- Film poster
- French: Le Secret de Jérôme
- Directed by: Phil Comeau
- Written by: Jean Barbeau Phil Comeau
- Produced by: Barry Cowling Marie-Andrée Vinet
- Starring: Denis Lapalme Myriam Cyr Germain Houde
- Cinematography: Éric Cayla
- Edited by: Hélène Girard
- Music by: Marcel Aymar
- Production companies: CinéGroupe Citadel Films National Film Board of Canada
- Release date: September 23, 1994 (AFF);
- Running time: 100 minutes
- Country: Canada
- Language: French

= Jerome's Secret =

1994 Canadian drama film

Jerome's Secret (Le Secret de Jérôme) is a Canadian drama film, directed by Phil Comeau and released in 1994. The first-ever Acadian feature film, it dramatizes the story of Jerome, a mysterious man who washed up on a beach at Baie-Sainte-Marie, Nova Scotia, mute and with his legs recently amputated, and lived in the community for the remainder of his life.

Denis Lapalme, a Canadian amputee athlete who previously competed at the Paralympics, portrayed Jerome in his first-ever acting role.
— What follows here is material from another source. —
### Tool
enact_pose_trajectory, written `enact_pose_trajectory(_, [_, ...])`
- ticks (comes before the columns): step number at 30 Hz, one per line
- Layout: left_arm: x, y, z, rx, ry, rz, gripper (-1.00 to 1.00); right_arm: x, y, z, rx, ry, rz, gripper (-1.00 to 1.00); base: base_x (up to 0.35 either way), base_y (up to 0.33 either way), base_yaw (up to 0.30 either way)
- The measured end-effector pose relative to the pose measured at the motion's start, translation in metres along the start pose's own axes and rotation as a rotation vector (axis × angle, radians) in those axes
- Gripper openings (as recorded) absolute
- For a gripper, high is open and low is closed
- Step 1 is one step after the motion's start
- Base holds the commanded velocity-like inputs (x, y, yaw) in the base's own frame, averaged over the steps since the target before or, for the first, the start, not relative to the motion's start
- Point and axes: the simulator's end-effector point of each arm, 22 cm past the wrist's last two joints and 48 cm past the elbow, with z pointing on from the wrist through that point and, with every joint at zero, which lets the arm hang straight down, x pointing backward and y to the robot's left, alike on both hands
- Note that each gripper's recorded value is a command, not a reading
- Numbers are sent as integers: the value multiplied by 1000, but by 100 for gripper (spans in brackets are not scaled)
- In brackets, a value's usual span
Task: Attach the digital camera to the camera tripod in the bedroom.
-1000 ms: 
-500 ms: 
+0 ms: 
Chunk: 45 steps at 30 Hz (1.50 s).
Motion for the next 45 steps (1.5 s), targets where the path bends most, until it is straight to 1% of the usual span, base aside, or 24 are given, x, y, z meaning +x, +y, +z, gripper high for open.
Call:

The film also stars Myriam Cyr as Julitte, a woman who falls in love with Jerome as she nurses him back to health, and Germain Houde as Jean Nicholas, Julitte's infertile husband whose desire to leave Acadia to return to his native Corsica has caused strain in their marriage, as well as Rémy Girard and Viola Léger in supporting roles.

The film premiered at the 1994 Atlantic Film Festival, where it won the festival's People's Choice Award. It was nominated for two Genie Awards at the 15th Genie Awards, for Best Art Direction or Production Design (Luc J. Béland) and Best Costume Design (Jacinthe Demers).